I soliti democratici
Pierpaolo Capovilla inveisce contro Venezia e i veneziani: «Ha vinto il tumore, la metastasi della città»
Il musicista, protagonista del film "Le città di Pianura", dà voce a tutti i tic di certa sinistra, prendendosela con i concittadini che hanno decretato la vittoria del centrodestra e minacciando di andarsene. Originalissimo...
Invettiva social senza freni di Pierpaolo Capovilla, musicista veneziano e uno dei due attori protagonisti del pluripremiato film Le città di Pianura di Francesco Sossai, che ha preso così male la vittoria del centrodestra nella sua città da arrivare a parlare di «metastasi», annunciare che venderà il proprio appartamento e augurare a Venezia di «crepare».
L’invettiva social di Pierpaolo Capovilla
«Vince l’assessore al turismo di Brugnaro: vince il tumore, la metastasi della città», ha scritto su Facebook, l’ex frontman di One Dimensional Man e Teatro degli Orrori, aggiungendo che «venderò il mio appartamento, e andrò a vivere da qualche altra parte. Venezia è morta. Inutile insistere sul cadavere». Secondo il cantante, Venturini – citato solo attraverso l’incarico ricoperto nella giunta Brugnaro e mai per nome – «vince perché l’ha votato la così detta Città Metropolitana, non Venezia. L’hanno votato le persone comuni, quelle che guardano la tv. Vince la mistificazione, vince quella parte di Paese che non ha a cuore il futuro della Città Storica. Vincono i nemici della Città Storica».
Il messaggio a Venezia: «Fottiti, crepa, te lo meriti»
Capovilla ce l’ha in particolare con gli operai, che a suo dire hanno «assassinato Venezia», votando «i loro sfruttatori». «Venezia – aggiunge – muore per mano di una classe operaia spogliata dei suoi valori, della sua coscienza. Una classe operaia indottrinata, inconsapevole del proprio stesso destino». «Vince – scrive ancora Capovilla – il qualunquismo, vince il pressappochismo, vince il sentito dire, non il discorso pubblico, vincono le chiacchiere da bar, vince lo spritz, le canne, la cocaina. Vincono le bugie, l’arrampicamento sociale, la corruzione. Vince il padrone: il turismo. Ha vinto B&B, né più né meno». «Fottiti, Venezia, non meriti più niente. Crepa, Venezia, muori sopraffatta dai tuoi nemici. Te lo meriti», è la conclusione del post di Capovilla.

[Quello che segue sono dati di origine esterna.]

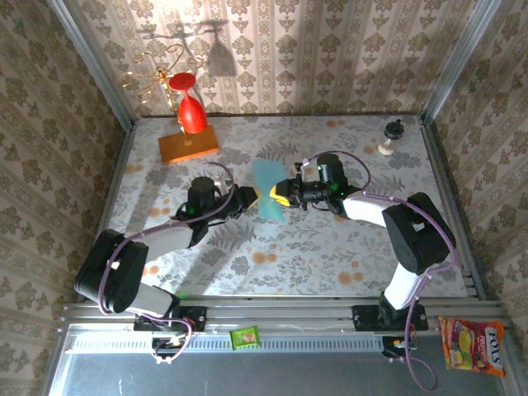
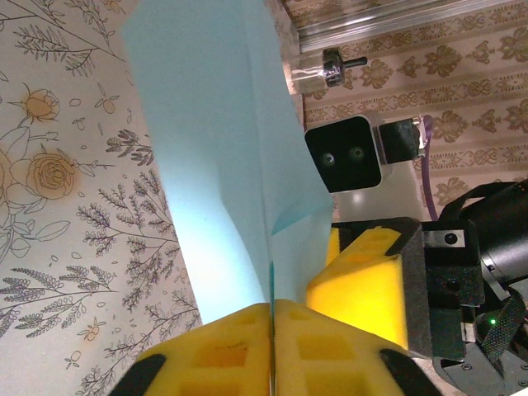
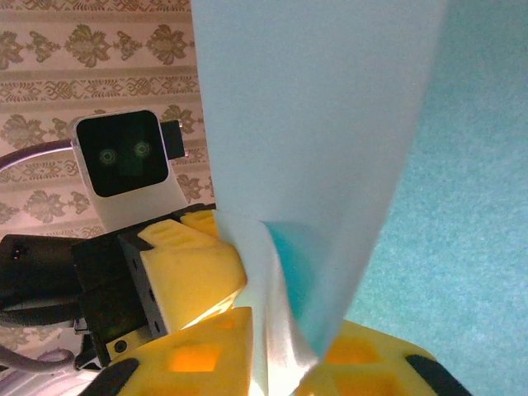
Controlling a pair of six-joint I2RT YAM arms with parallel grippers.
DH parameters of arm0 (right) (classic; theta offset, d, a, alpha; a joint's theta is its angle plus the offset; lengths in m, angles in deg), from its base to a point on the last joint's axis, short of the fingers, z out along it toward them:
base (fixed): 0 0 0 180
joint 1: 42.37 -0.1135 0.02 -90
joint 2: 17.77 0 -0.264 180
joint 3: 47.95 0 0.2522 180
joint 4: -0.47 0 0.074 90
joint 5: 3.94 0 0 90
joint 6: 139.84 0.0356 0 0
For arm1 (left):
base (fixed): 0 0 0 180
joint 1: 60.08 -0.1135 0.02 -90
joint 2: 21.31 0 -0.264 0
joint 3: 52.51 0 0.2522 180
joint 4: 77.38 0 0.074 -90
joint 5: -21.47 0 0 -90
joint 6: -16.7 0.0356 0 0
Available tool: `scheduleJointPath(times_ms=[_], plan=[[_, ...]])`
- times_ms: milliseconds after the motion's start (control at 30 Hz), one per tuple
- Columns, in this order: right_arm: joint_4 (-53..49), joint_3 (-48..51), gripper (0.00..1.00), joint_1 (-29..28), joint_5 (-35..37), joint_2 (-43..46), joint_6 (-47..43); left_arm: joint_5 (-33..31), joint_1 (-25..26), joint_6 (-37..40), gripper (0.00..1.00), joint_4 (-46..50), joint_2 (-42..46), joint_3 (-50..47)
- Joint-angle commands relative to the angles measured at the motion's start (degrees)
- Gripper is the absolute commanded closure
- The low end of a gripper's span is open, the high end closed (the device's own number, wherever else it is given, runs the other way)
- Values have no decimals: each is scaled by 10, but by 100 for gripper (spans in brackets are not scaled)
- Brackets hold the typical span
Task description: Fold a paper plane with a square sheet of paper (pick it up from the middle)
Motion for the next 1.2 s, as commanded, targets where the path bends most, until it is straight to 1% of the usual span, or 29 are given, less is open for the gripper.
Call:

Una reazione originalissima…
Al di là dei toni particolarmente violenti, Capovilla non fa né più né meno di quello che fa certa sinistra ogniqualvolta i cittadini votano diversamente da come vorrebbe: se la prende con il popolo ignorante e privo di punti di riferimento, di capacità di capire dove sia davvero il bene. Un atteggiamento arrogante, che tradisce sempre il solito retropensiero per cui a sbagliare sono gli altri, quei cittadini che non riconoscono la superiorità morale di una certa parte e si consegnano mani e piedi all’altra, dove allignano tutti i mali del mondo. O, in questo caso, della città.
E poco importa che quei cittadini siano maggioranza schiacciante, perché ciò che esprimono col loro voto non vale un briciolo delle convinzioni di un’autoproclamata e chiaramente illuminata élite. Nessuna originalità anche nella minaccia di abbandonare la città, di farsi esule materiale dopo essersi riconosciuto esule morale: basti pensare alle star che col loro esodo avrebbero dovuto svuotare Hollywood dopo la vittoria di Trump. «Ma ci faccia il piacere», avrebbe detto Totò, ammesso che la citazione non sia troppo popolare per arrivare alle “vere star”.